What you will do:
The answer must reproduce the listing exactly, with every picture left out.

Dataset section:
BEGIN
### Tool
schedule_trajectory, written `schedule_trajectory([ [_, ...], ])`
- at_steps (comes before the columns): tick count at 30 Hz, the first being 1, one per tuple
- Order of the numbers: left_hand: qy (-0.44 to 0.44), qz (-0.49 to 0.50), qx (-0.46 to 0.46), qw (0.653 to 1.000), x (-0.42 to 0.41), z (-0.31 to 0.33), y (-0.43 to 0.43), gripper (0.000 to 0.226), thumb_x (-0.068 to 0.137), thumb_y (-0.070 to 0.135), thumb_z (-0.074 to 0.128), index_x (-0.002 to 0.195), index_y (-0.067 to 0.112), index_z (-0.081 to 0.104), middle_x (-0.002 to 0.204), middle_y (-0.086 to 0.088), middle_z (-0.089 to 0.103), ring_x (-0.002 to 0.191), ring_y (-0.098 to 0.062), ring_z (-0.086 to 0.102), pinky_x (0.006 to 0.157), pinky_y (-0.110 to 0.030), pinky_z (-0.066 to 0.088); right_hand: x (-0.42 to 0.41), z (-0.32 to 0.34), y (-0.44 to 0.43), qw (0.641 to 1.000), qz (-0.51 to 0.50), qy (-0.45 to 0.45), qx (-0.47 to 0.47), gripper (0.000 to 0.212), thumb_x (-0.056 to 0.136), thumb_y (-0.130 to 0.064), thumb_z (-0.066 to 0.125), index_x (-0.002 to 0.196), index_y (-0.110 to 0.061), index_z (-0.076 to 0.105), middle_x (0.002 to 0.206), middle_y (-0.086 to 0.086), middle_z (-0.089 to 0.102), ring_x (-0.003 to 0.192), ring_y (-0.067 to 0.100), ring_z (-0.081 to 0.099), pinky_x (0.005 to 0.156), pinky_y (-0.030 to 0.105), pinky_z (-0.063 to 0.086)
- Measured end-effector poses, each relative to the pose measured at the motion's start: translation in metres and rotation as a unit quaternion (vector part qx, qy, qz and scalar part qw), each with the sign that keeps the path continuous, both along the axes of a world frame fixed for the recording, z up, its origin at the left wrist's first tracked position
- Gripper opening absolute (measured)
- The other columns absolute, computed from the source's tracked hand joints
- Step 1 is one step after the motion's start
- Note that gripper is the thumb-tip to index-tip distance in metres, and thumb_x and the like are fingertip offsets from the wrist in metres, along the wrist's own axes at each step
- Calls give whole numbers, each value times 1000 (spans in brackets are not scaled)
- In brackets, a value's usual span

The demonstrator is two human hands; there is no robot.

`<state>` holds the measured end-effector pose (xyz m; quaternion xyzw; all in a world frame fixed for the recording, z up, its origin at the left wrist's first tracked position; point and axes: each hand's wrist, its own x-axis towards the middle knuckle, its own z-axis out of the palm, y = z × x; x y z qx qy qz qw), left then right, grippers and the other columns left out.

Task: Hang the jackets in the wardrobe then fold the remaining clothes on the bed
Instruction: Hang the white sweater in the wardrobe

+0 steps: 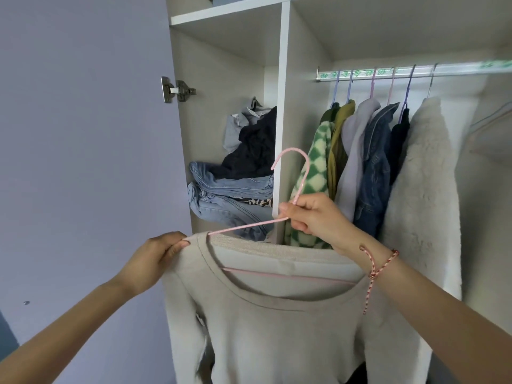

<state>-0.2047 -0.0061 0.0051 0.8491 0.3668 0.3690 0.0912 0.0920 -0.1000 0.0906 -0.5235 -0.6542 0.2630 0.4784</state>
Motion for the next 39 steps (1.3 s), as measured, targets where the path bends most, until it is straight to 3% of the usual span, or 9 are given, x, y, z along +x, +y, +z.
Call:
schedule_trajectory([
  [4, 26, 10, -53, 998, 6, -13, 14, 24, 85, 71, 29, 90, 63, 51, 85, 17, 67, 82, 0, 61, 76, -18, 47, 8, -8, -3, 999, -20, -37, 6, 31, 92, -19, 57, 79, 8, 66, 44, -4, 42, 39, 3, 34, 46, 11, 31],
  [7, 103, -15, -84, 991, 30, -13, 19, 33, 97, 24, 45, 109, 53, 57, 92, 48, 56, 94, 5, 57, 88, -14, 45, 16, -15, -6, 997, -45, -64, -10, 35, 92, -19, 57, 81, 13, 65, 46, -4, 46, 40, 2, 37, 51, 12, 35],
  [12, 79, -161, -78, 981, 126, 6, -1, 53, 82, 70, 39, 107, 28, 59, 97, 20, 61, 89, 6, 55, 78, -11, 42, 31, -19, -25, 991, -63, -6, -119, 21, 94, -20, 54, 92, -4, 67, 54, -1, 50, 34, 0, 38, 38, 11, 28],
  [14, 95, -189, -84, 974, 163, 3, -4, 17, 95, 31, 49, 93, 20, 62, 85, 8, 64, 78, 1, 59, 70, -19, 44, 34, -21, -39, 986, -64, 14, -152, 18, 94, -20, 55, 91, -5, 66, 57, -1, 52, 37, 0, 40, 38, 13, 30],
  [17, 88, -227, -76, 967, 214, 6, -6, 29, 89, -5, 44, 98, 10, 67, 94, 1, 69, 88, -7, 63, 80, -29, 50, 52, -12, -67, 983, -43, 26, -177, 15, 95, -17, 53, 95, -6, 62, 66, 5, 59, 45, 8, 51, 43, 18, 42],
  [22, -3, -264, -124, 956, 278, 28, -32, 46, 88, -11, 44, 72, 31, 54, 72, 14, 54, 68, 15, 54, 67, -5, 40, 74, 14, -104, 981, 16, 53, -183, 11, 95, -14, 51, 92, -8, 60, 78, 16, 64, 50, 22, 62, 47, 27, 53],
  [27, -33, -407, -135, 903, 361, 59, -65, 21, 93, 4, 50, 109, 16, 58, 106, 0, 61, 99, -9, 57, 91, -19, 43, 112, 42, -133, 976, -192, 94, -30, 21, 96, -11, 50, 81, -4, 64, 55, 1, 61, 30, 10, 44, 32, 14, 31],
  [30, -36, -415, -175, 892, 399, 77, -92, 40, 96, 8, 45, 135, 15, 41, 130, 3, 47, 119, -5, 42, 100, -14, 32, 132, 62, -150, 956, -268, 120, 17, 19, 95, -9, 51, 87, 1, 65, 52, 3, 51, 29, 5, 32, 30, 11, 20],
  [39, -66, -473, -233, 847, 490, 116, -105, 55, 80, 13, 40, 134, 11, 48, 132, -1, 53, 122, -12, 47, 108, -29, 34, 164, 123, -172, 929, -356, 73, 71, 15, 95, -6, 50, 88, 0, 61, 57, 10, 46, 24, 2, 35, 28, 10, 24],
])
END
Your response:
### Tool
schedule_trajectory, written `schedule_trajectory([ [_, ...], ])`
- at_steps (comes before the columns): tick count at 30 Hz, the first being 1, one per tuple
- Order of the numbers: left_hand: qy (-0.44 to 0.44), qz (-0.49 to 0.50), qx (-0.46 to 0.46), qw (0.653 to 1.000), x (-0.42 to 0.41), z (-0.31 to 0.33), y (-0.43 to 0.43), gripper (0.000 to 0.226), thumb_x (-0.068 to 0.137), thumb_y (-0.070 to 0.135), thumb_z (-0.074 to 0.128), index_x (-0.002 to 0.195), index_y (-0.067 to 0.112), index_z (-0.081 to 0.104), middle_x (-0.002 to 0.204), middle_y (-0.086 to 0.088), middle_z (-0.089 to 0.103), ring_x (-0.002 to 0.191), ring_y (-0.098 to 0.062), ring_z (-0.086 to 0.102), pinky_x (0.006 to 0.157), pinky_y (-0.110 to 0.030), pinky_z (-0.066 to 0.088); right_hand: x (-0.42 to 0.41), z (-0.32 to 0.34), y (-0.44 to 0.43), qw (0.641 to 1.000), qz (-0.51 to 0.50), qy (-0.45 to 0.45), qx (-0.47 to 0.47), gripper (0.000 to 0.212), thumb_x (-0.056 to 0.136), thumb_y (-0.130 to 0.064), thumb_z (-0.066 to 0.125), index_x (-0.002 to 0.196), index_y (-0.110 to 0.061), index_z (-0.076 to 0.105), middle_x (0.002 to 0.206), middle_y (-0.086 to 0.086), middle_z (-0.089 to 0.102), ring_x (-0.003 to 0.192), ring_y (-0.067 to 0.100), ring_z (-0.081 to 0.099), pinky_x (0.005 to 0.156), pinky_y (-0.030 to 0.105), pinky_z (-0.063 to 0.086)
- Measured end-effector poses, each relative to the pose measured at the motion's start: translation in metres and rotation as a unit quaternion (vector part qx, qy, qz and scalar part qw), each with the sign that keeps the path continuous, both along the axes of a world frame fixed for the recording, z up, its origin at the left wrist's first tracked position
- Gripper opening absolute (measured)
- The other columns absolute, computed from the source's tracked hand joints
- Step 1 is one step after the motion's start
- Note that gripper is the thumb-tip to index-tip distance in metres, and thumb_x and the like are fingertip offsets from the wrist in metres, along the wrist's own axes at each step
- Calls give whole numbers, each value times 1000 (spans in brackets are not scaled)
- In brackets, a value's usual span

The demonstrator is two human hands; there is no robot.

`<state>` holds the measured end-effector pose (xyz m; quaternion xyzw; all in a world frame fixed for the recording, z up, its origin at the left wrist's first tracked position; point and axes: each hand's wrist, its own x-axis towards the middle knuckle, its own z-axis out of the palm, y = z × x; x y z qx qy qz qw), left then right, grippers and the other columns left out.

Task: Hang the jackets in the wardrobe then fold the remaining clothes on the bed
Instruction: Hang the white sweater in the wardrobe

+0 steps: 

<state>-0.2047 -0.0061 0.0051 0.8491 0.3668 0.3690 0.0912 0.0920 -0.1000 0.0906 -0.5235 -0.6542 0.2630 0.4784</state>
Motion for the next 39 steps (1.3 s), as measured, targets where the path bends most, until it is straight to 3% of the usual span, or 9 are given, x, y, z along +x, +y, +z.
Call:
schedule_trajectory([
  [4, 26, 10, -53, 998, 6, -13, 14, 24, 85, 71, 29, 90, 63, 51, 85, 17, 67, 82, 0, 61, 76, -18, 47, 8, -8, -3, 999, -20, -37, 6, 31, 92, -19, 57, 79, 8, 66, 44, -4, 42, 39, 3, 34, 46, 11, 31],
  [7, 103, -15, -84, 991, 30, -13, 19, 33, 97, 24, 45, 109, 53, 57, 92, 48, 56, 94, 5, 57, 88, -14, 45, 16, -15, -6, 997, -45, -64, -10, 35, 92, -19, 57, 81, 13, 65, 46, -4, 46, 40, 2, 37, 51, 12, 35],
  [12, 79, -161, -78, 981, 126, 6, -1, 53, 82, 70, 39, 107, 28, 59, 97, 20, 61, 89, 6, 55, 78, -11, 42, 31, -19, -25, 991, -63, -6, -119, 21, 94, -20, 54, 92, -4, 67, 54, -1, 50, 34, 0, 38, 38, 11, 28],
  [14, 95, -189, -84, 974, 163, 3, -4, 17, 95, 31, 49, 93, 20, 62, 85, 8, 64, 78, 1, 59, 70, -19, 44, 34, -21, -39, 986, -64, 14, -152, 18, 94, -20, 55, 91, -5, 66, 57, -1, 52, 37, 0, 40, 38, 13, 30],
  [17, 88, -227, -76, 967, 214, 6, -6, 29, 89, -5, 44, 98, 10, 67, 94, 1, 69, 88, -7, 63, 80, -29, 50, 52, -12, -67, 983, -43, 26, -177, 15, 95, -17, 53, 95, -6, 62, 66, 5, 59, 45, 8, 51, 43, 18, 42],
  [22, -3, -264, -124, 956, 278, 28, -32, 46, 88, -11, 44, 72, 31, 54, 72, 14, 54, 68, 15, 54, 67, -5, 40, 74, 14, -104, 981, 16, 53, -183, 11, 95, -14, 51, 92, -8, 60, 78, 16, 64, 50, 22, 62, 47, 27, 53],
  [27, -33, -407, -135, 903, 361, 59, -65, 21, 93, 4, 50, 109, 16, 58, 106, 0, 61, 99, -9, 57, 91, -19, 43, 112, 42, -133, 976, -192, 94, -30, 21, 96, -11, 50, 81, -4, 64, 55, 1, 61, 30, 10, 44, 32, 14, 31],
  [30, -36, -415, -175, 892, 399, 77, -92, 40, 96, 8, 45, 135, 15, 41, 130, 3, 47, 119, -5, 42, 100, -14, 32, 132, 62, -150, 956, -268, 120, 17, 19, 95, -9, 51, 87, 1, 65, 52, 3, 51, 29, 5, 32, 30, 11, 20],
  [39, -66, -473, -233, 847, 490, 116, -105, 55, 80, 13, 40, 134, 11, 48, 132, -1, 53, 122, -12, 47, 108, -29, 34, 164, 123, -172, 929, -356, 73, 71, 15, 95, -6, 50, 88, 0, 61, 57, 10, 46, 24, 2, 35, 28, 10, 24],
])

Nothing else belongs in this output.